Here is our updated implementation:

import qualified Data.Sequence as Seq
import qualified Data.Set as Set
… 
solve :: Puzzle -> Puzzle -> Maybe [Puzzle]
solve start goal =
  let visit :: Seq.Seq [Puzzle] -> Set.Set Puzzle -> Maybe [Puzzle]
      visit queue visited =
        if Seq.null queue then Nothing    -- queue is empty, no solution found
        else let (path, queue1) = (Seq.index queue 0, Seq.drop 1 queue)
                 p = head path in
             if p == goal then Just path  -- found goal, return path to it
             else let next = (Set.\\) (Set.fromList (neighbors p)) visited
                      nextPaths = (map (: path) (Set.toList next))
                  in visit ((Seq.><) queue1 (Seq.fromList nextPaths))
                           (Set.union next visited)  -- add new neighbors to visited set
  in fmap reverse (visit (Seq.fromList [[start]]) (Set.fromList [start]))

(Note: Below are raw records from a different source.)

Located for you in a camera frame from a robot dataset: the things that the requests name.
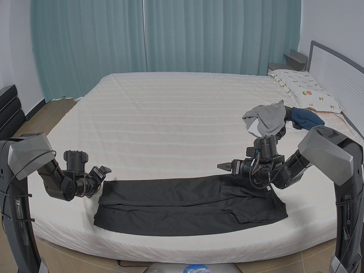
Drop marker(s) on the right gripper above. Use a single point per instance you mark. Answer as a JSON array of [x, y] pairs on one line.
[[241, 168]]

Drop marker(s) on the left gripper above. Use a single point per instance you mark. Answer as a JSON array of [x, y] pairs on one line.
[[95, 180]]

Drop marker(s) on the black T-shirt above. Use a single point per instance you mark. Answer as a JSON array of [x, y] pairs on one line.
[[184, 209]]

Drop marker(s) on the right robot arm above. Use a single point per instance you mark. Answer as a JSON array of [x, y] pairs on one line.
[[321, 149]]

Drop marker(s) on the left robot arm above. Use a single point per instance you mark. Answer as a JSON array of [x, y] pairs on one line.
[[28, 149]]

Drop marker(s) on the bed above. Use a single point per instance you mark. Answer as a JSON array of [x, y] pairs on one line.
[[170, 109]]

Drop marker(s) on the grey garment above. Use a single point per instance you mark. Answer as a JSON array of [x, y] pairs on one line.
[[270, 115]]

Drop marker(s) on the black shiny garment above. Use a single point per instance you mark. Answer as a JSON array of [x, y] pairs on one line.
[[288, 114]]

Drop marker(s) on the blue and white garment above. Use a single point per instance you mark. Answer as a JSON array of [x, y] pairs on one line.
[[308, 118]]

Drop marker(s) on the white printed pillow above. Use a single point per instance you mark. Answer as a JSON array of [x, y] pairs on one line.
[[304, 88]]

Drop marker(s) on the black chest of drawers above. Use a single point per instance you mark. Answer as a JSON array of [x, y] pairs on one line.
[[10, 109]]

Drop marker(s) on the grey bedside table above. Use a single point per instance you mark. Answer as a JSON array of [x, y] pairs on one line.
[[295, 58]]

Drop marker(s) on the blue-green curtain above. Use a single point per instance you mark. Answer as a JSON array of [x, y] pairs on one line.
[[91, 38], [221, 27]]

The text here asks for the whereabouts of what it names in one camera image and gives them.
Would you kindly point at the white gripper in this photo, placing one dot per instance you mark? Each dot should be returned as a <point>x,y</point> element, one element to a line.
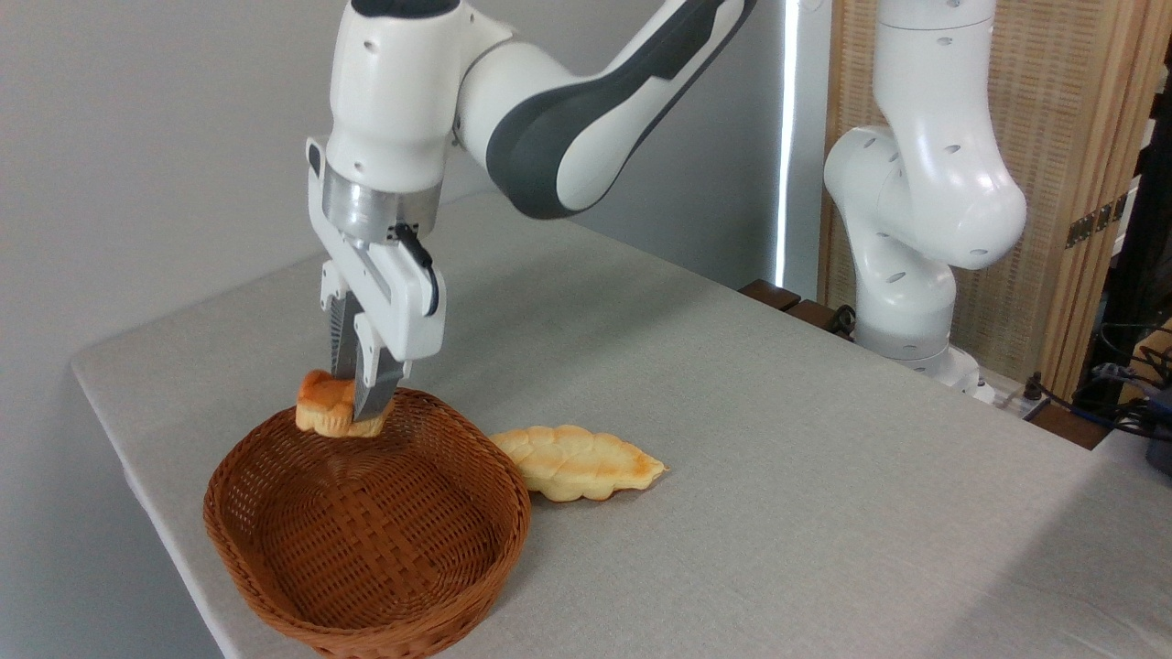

Note that the obscure-looking operator (Seq.><) concatenates two sequences.

Our code is now a bit harder to read, because use fromList and toList in various places to convert lists to and from sequences and lists. That is the price we pay for using library data structures rather than lists. Still, hopefully the code is still readable enough, for a Haskell function anyway. :)

Let's see if this version is faster:

> test_solve
8 7 6
5 4 3
2 1 0

8 7 6
5 4 0
2 1 3

… 

1 2 3
4 5 6
7 0 8

1 2 3
4 5 6
7 8 0

(5.85 secs, 3,105,742,544 bytes)

We have found the solution in about 6 seconds. The 8-puzzle actually has about 180,000 reachable states (and actually this search has explored most of them). So it seems that our solution is reasonably fast, although once again it probably cannot hope to compete with a solution in a language such as C++ or C#. However, we could certainly optimize it more. For example, in our solution we call the transpose function often while generating neighboring states, which is relatively expensive.